As highlighted above, EHTs provide a human model of heart disease for drug discovery, development, and cardiotoxicity studies. By using patient specific hiPSC-derived cardiomyocytes or engineering an individualized mutation into an established hiPSC cell line, EHTs can be used to predict an individual’s response to a particular therapy. The use of human EHTs has several advantages over animal systems for early drug discovery, including fewer ethical concerns, easier scaling for high throughput screening [88,87], and lower cost per experiment. Moreover, murine hearts do not express the hERG channel that is expressed in humans. Many drugs bind to this channel, and as such, undetected cardiotoxicity in mouse models is one of the leading causes for clinical trial failures [93,92].

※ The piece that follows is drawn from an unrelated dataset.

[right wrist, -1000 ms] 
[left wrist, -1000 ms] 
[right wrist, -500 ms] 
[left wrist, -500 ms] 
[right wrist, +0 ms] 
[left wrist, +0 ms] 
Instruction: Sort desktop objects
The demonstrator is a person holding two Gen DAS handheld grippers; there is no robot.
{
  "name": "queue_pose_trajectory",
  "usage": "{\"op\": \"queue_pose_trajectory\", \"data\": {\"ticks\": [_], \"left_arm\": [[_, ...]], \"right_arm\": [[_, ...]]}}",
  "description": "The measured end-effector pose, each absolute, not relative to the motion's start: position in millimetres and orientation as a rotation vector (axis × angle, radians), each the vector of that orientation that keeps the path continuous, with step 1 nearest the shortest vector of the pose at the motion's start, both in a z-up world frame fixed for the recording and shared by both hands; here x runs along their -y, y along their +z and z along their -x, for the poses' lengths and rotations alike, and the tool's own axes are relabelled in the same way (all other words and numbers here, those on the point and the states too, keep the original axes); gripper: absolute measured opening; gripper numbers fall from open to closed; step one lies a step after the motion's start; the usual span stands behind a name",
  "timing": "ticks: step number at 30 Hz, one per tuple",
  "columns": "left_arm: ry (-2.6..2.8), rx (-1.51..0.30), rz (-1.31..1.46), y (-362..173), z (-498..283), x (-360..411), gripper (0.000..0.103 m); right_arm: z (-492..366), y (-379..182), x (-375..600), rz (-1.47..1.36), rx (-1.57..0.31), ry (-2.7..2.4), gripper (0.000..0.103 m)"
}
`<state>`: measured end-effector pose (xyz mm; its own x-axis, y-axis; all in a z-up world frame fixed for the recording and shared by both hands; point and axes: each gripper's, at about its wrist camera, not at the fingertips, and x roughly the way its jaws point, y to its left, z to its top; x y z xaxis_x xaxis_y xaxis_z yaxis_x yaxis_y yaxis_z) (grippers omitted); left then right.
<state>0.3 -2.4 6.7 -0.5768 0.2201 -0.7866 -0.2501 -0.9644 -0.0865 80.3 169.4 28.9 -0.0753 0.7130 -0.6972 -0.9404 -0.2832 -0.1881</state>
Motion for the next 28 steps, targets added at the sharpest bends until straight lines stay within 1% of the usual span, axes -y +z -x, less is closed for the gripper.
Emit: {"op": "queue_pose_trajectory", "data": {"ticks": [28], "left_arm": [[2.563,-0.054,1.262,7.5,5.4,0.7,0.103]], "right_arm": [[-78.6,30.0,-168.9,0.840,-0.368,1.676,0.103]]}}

There are several opportunities for the development of precision treatments for DCM, that expand beyond the current “one-size-fits-all” treatments that target remodeling. It is likely that therapeutics which correct the activity of individual DCM variants, prevent their incorporation into sarcomeres, or promote their removal through selective degradation would constitute a highly effective strategy to delay or reverse the natural history of DCM. For example, there are several new compounds in development that target the sarcomere to correct altered contractile protein function [94–96]. Moreover, gene therapy and exon skipping strategies to correct or mitigate the functional effects of mutant proteins have continued to evolve [97,98]; however, there are substantial challenges that still must be overcome before these technologies can be brought to the clinic. Alternatively, since the vast majority of DCM patients harbor heterozygous missense mutations that display reduced or absent activity, it might be possible to target mutant proteins for selective degradation. For many but not all of these mutants, the incorporation of these mutant proteins into sarcomeres (or other complexes) occurs in a stoichiometric fashion and results in a dominant effect on contractile function. For example, the TNNT2^ΔK210 variant encodes a mutant protein with markedly reduced sensitivity to calcium [21]. Incorporation of this mutant protein into sarcomeres containing wild type TNNT2 leads to reduced force generation and abnormal relaxation [99,26]. Targeting of mutant protein for degradation or removal from the sarcomere has the possibility of rescuing the disease phenotype. Taken together, there are multiple exciting avenues for the development of precision therapeutics for cardiovascular disease.

We anticipate that the application of precision medicine to cardiovascular diseases will have profound translational impacts and result in paradigm shifts that will ultimately reshape our approach towards treating heart failure and other cardiovascular diseases. We envision that these initiatives will yield new diagnostics that define specific disease subtypes with differing etiologies, prognoses, and treatment responses. Ultimately, the deployment of precision therapies will finally arm physicians with the appropriate tools to treat disease on an individual rather than a population level. While these “forward-looking” initiatives may appear futuristic, technological advances are propelling the field at unprecedented speed and investigators are now only limited by their imagination and creativity rather than technical expertise.